In questo spreco di parole sui morti di Lampedusa nessuno, tanto più a sinistra ma neppure a destra, pare accorgersi che l’immigrazione non è solo un problema di anime belle, di asilo e solidarietà (questo aspetto esiste, ma è una parte minore), quanto invece economico, e legato a sua volta alle geopolitica, cioè al rapporto tra politica estera e interessi strategici sui vari scacchieri mondiali.
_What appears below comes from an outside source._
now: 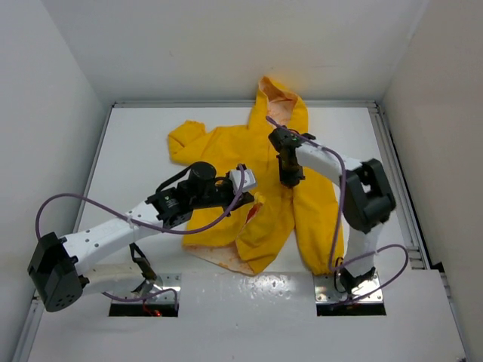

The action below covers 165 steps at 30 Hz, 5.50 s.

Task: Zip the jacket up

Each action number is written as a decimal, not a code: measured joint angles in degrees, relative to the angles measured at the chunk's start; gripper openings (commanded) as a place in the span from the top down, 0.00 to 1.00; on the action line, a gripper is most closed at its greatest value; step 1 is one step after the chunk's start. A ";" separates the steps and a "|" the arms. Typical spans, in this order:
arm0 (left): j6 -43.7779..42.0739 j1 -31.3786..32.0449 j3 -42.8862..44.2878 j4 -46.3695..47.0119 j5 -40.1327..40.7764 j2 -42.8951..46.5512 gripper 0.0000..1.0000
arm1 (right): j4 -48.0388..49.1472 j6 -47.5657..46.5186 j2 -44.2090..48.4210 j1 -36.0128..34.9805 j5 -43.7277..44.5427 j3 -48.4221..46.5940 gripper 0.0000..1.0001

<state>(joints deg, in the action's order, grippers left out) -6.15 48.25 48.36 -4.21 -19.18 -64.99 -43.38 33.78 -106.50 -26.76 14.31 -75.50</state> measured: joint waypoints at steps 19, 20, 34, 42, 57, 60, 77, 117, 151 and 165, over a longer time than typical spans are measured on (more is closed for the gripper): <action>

Per questo motivo gli Usa, pur tra i loro alti e bassi, hanno sempre tenuto l’immigrazione sotto stretto controllo, chiunque ci sia alla Casa Bianca e qualsiasi maggioranza si formi al Congresso. Dall’altra parte del mondo, l’Australia ha tirato i freni sugli sbarchi, adottando la linea dei respingimenti in mare, quando si è intensificata la pressione migratoria dall’Indonesia, dall’Indocina, ed in prospettiva dai “nuovi poveri” della Cina e della Corea.
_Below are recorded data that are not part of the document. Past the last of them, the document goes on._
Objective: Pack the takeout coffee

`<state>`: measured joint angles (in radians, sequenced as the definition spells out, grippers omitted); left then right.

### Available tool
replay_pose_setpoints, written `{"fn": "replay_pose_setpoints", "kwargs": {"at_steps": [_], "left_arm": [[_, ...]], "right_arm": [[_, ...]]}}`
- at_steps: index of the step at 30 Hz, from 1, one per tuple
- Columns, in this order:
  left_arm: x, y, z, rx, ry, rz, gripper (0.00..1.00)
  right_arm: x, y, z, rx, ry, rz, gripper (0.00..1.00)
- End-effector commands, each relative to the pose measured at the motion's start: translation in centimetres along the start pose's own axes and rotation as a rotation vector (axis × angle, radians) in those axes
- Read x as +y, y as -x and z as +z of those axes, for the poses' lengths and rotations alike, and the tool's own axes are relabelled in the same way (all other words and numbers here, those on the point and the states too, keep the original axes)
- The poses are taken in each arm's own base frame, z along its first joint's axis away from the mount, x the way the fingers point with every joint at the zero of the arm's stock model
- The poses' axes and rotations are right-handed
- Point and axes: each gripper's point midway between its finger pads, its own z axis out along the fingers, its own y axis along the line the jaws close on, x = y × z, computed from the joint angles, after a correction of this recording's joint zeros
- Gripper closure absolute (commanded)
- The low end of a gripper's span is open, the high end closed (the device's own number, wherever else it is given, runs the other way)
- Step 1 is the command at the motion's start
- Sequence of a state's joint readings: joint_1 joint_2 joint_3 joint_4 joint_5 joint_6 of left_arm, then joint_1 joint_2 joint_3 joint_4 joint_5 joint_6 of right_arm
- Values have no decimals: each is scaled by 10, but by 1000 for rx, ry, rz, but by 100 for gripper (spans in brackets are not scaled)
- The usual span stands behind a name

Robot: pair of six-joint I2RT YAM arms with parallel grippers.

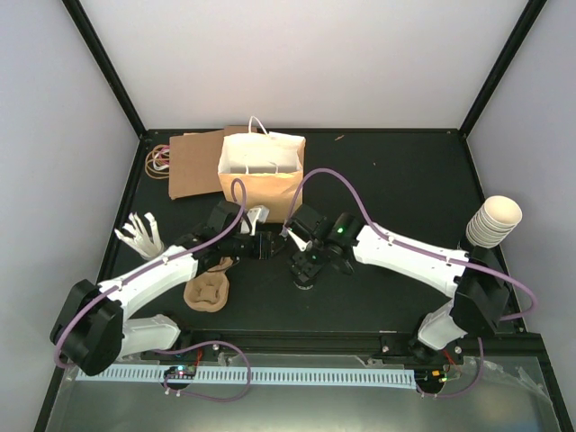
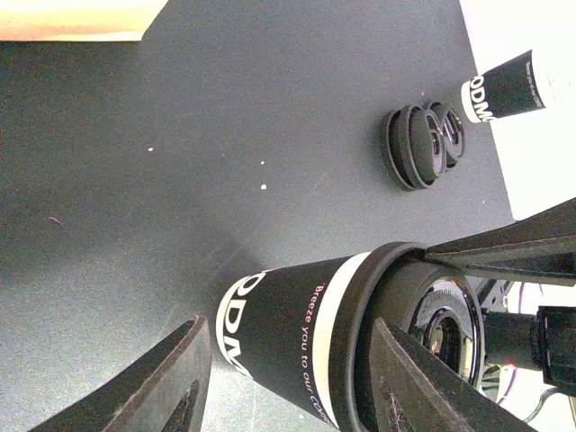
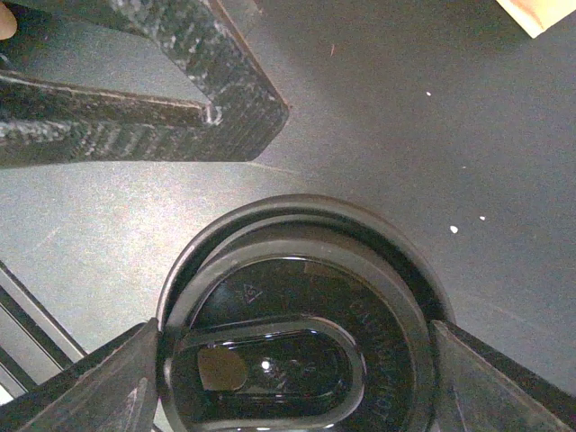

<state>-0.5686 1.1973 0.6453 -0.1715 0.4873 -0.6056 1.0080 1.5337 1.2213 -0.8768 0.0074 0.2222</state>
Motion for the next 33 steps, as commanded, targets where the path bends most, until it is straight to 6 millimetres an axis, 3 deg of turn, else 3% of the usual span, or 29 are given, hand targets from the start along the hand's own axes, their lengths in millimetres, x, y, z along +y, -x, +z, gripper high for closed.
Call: {"fn": "replay_pose_setpoints", "kwargs": {"at_steps": [1,22,33], "left_arm": [[-5,-3,-4,6,-31,-1,49],[-11,-7,9,46,-89,-18,49],[-16,-17,17,87,-108,-17,52]], "right_arm": [[3,-9,4,-5,8,-5,20],[-4,-20,27,-60,-18,22,20],[0,-27,18,-78,-20,21,20]]}}
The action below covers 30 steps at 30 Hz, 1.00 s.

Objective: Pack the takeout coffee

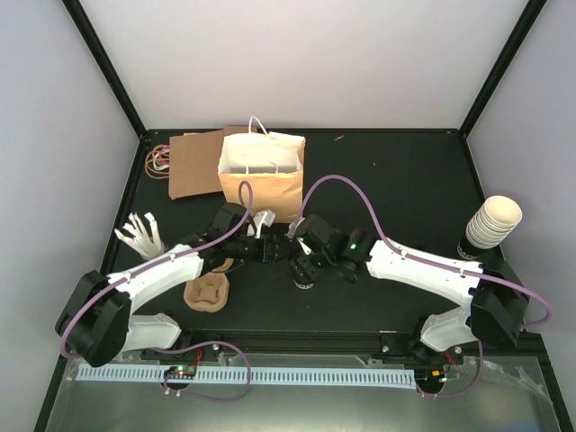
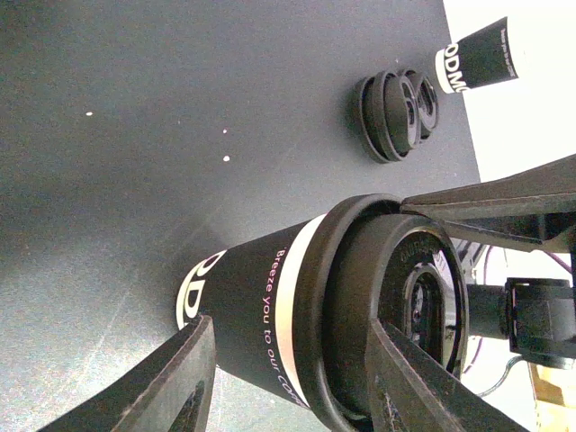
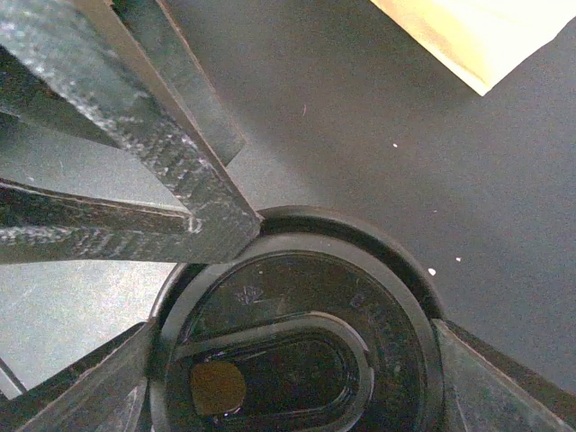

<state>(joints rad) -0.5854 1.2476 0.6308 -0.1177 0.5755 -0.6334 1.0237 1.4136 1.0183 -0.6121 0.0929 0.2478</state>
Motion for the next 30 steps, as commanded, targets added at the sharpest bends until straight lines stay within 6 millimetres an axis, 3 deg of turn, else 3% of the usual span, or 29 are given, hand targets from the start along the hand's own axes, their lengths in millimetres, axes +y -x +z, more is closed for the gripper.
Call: {"fn": "replay_pose_setpoints", "kwargs": {"at_steps": [1,13,30], "left_arm": [[-8,-4,7,24,-35,7,52],[-3,-6,7,15,-9,4,52],[6,-12,20,56,4,-17,56]], "right_arm": [[8,-35,6,116,17,-2,20],[20,-39,3,124,48,-27,20],[21,-43,3,147,52,-44,20]]}}
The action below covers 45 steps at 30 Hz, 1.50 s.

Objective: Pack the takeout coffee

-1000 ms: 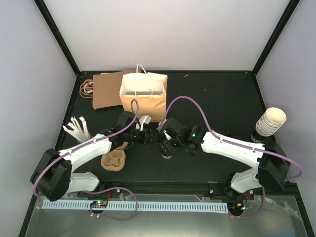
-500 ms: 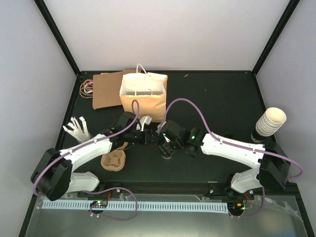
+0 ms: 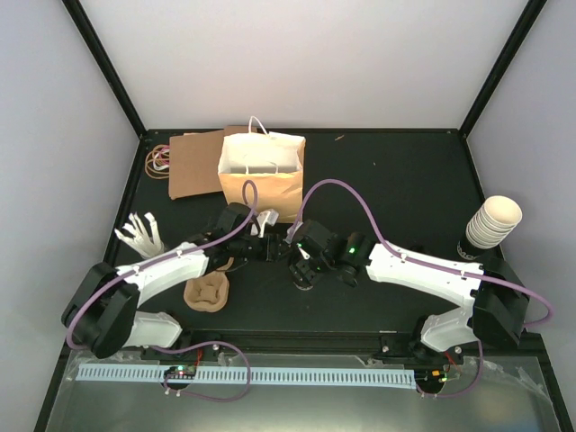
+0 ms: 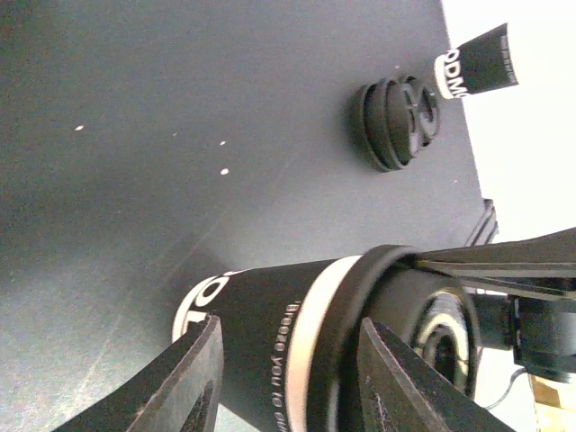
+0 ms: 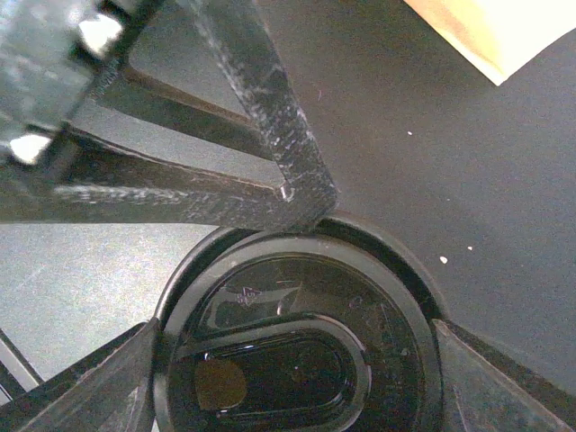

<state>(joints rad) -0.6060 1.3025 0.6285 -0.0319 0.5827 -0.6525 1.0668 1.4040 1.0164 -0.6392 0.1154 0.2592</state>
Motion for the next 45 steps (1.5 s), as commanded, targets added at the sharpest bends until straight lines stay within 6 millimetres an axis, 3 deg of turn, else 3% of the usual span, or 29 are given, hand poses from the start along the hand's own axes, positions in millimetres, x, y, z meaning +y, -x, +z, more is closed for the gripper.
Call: {"fn": "replay_pose_setpoints", "kwargs": {"at_steps": [1,10,17,29,35,36,39,45], "left_arm": [[11,-14,8,57,40,-29,56],[16,-16,11,62,48,-40,59],[33,-28,20,117,99,-78,61],[41,-39,19,137,146,-93,62],[26,-28,11,86,122,-61,62],[15,-15,1,41,123,-24,61],[4,-5,-10,10,129,13,60],[-16,-1,-16,3,60,69,56]], "right_arm": [[13,-35,8,131,58,-18,20],[14,-38,10,144,69,-20,20],[17,-43,11,159,85,-10,20],[21,-54,16,190,113,7,21],[18,-47,11,169,93,-3,20],[17,-43,9,157,88,-15,21],[16,-41,9,148,83,-21,20],[17,-40,11,141,84,-24,20]]}}
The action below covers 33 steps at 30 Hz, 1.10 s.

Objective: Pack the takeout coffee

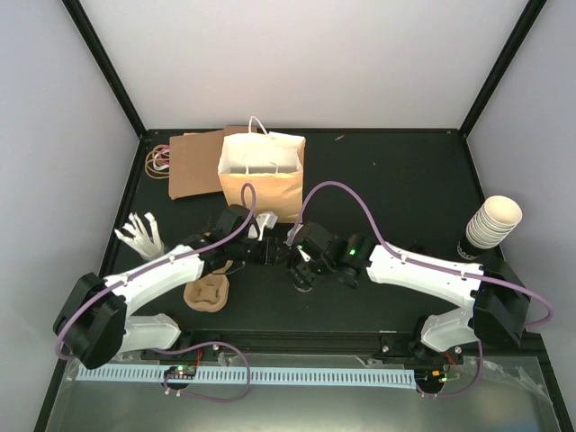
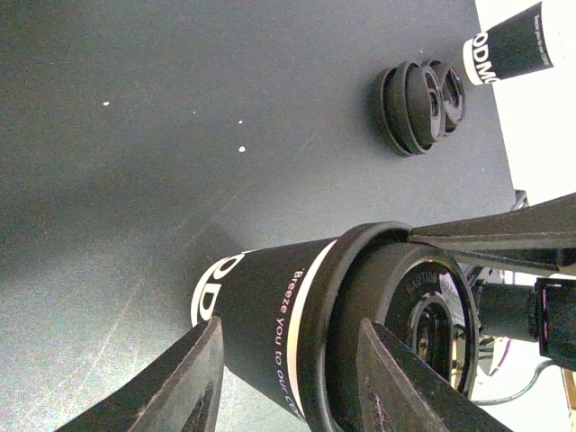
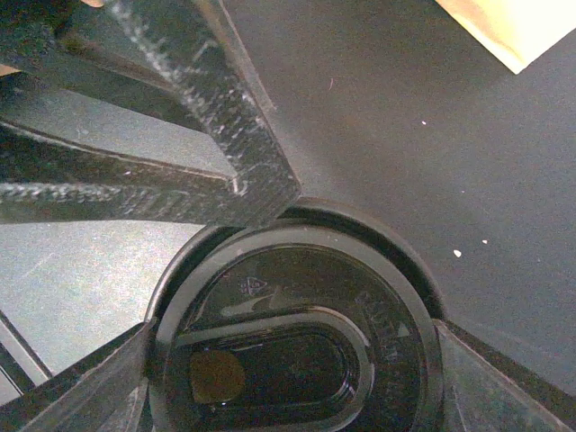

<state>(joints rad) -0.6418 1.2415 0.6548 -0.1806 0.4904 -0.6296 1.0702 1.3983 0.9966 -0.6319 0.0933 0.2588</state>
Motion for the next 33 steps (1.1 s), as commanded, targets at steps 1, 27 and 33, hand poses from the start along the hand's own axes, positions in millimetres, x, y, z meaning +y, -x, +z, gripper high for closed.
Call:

Quanto al Mediterraneo e alla sponda Nord dell’Africa, la situazione è sotto gli occhi di tutti. Le primavere arabe si sono rivelate un flop, creando governi instabili e sotto ricatto dei fondamentalisti. Le aziende italiane, in particolare l’Eni, hanno già pagato dazio in Libia, in Tunisia, in Algeria. E adesso si è aggiunta la Siria con tutto ciò che le sta dietro. È possibile che non venga valutata questa situazione in termini di ricadute e costi economici, oltre all’aspetto - ripetiamo doveroso, ma minoritario - del diritto d’asilo? Un paese come la Germania, che anche soppesando questi aspetti non volle partecipare alla guerra di due anni fa contro i dittatori nordafricani, ha rivisto, irrigidendola, l’intera sua politica dell’immigrazione. Altrettanto fa la Francia, che invece in quella guerra fu parte attiva: ne abbiamo avuto un esempio tangibile a Ventimiglia. L’Italia? Trascinata suo malgrado nell’appoggio militare alle primavere arabe, contraria all’ipotesi di intervento in Siria, rischia di pagare il contro più pesante proprio sull’immigrazione clandestina. Il tutto in nome della retorica, della piccola bottega politica, e di una sostanziale ignoranza di ciò che sta accadendo a pochi chilometri da noi in termini di politica estera e di interessi collegati.
Nessuna stima del rapporto a medio e lungo termine tra costi e benefici è stata neppure tentata. Tanto meno si è pensato a una consultazione, magari non vincolante, dell’opinione pubblica, come si è fatto in Olanda e Svizzera. Ma è normale?